___ Excerpted data

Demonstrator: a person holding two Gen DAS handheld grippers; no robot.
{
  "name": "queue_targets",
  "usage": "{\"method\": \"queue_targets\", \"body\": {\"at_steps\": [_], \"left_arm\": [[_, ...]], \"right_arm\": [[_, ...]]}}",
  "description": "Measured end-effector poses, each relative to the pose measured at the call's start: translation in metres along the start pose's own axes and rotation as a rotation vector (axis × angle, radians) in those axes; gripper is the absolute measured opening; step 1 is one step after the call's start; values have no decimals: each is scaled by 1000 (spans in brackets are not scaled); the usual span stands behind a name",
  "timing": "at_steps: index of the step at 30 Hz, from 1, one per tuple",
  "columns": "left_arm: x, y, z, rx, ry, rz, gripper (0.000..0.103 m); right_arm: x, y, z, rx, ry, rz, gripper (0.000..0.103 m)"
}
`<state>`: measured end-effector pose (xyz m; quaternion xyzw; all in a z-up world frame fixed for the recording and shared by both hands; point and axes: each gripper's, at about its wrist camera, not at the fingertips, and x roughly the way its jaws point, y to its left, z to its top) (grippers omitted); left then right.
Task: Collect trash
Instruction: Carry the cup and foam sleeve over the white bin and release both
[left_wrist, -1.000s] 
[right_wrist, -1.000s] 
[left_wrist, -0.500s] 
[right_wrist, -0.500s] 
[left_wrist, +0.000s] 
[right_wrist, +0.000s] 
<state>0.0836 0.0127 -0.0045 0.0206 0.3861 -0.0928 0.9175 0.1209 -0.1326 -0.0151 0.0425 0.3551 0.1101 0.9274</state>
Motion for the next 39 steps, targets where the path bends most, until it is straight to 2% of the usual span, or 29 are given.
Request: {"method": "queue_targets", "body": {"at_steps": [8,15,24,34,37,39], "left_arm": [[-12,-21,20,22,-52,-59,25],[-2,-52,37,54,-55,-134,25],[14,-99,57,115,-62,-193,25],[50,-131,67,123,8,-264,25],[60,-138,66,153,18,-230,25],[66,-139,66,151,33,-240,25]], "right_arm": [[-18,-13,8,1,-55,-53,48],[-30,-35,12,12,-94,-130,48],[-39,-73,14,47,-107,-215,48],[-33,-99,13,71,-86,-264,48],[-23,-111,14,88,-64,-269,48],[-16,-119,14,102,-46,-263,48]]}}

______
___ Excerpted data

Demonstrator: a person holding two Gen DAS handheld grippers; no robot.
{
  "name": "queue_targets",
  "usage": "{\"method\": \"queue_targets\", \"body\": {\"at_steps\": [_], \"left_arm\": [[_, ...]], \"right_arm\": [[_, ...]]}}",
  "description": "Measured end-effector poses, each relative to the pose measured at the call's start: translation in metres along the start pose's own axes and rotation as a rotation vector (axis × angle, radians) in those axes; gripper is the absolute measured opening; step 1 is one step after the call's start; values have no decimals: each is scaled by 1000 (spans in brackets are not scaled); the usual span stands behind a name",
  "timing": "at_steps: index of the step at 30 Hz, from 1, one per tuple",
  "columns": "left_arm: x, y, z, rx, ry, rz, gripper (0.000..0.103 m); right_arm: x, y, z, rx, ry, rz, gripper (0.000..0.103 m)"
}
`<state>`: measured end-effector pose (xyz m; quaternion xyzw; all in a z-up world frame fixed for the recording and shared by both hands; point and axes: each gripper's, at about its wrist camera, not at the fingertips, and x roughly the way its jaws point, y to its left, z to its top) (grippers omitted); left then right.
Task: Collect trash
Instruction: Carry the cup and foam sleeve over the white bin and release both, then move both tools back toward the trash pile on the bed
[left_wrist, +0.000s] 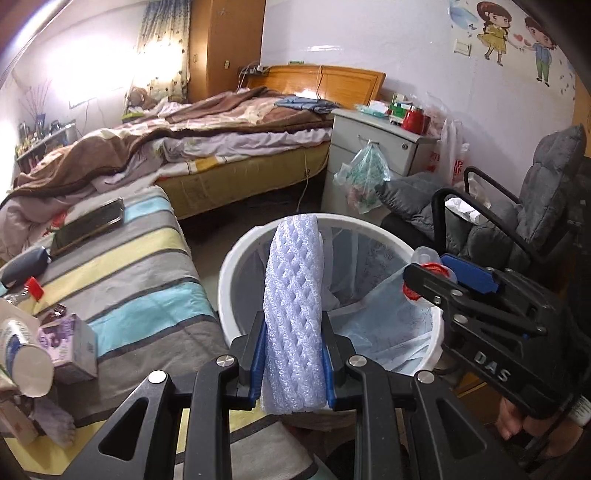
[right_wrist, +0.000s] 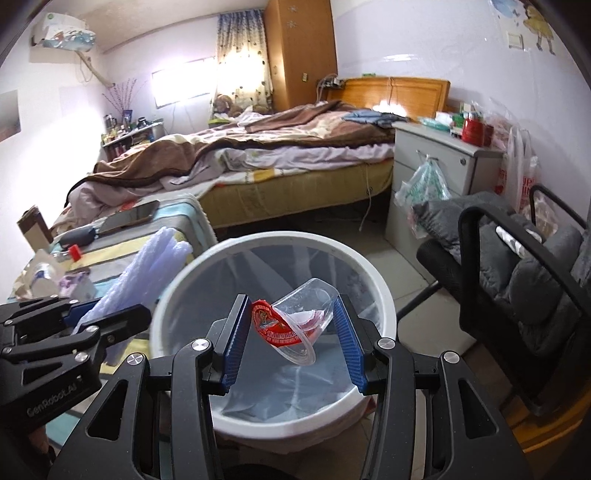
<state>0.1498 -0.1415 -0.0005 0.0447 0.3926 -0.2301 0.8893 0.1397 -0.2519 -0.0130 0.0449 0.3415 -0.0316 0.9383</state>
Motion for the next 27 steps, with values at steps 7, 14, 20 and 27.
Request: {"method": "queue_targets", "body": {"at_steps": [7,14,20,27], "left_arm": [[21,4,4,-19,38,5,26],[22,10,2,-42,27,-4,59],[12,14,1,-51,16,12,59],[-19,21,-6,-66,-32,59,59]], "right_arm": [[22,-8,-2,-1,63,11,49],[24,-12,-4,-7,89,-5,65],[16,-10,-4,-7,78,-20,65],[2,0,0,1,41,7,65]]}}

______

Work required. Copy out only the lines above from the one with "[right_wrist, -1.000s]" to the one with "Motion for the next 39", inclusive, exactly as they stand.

Solution to this exercise.
[right_wrist, -1.000s] 
[left_wrist, -0.500s] 
[right_wrist, -0.500s] 
[left_wrist, +0.000s] 
[right_wrist, +0.000s] 
<state>0.0836 0.0127 -0.0045 0.0206 0.3861 -0.0928 0.9175 0.1209 -0.1326 -0.0151 0.0425 0.3551 0.1101 0.9274</state>
Motion for the next 39 steps, targets where the path bends most, until it is straight to 2% of the usual span, or 29 are given.

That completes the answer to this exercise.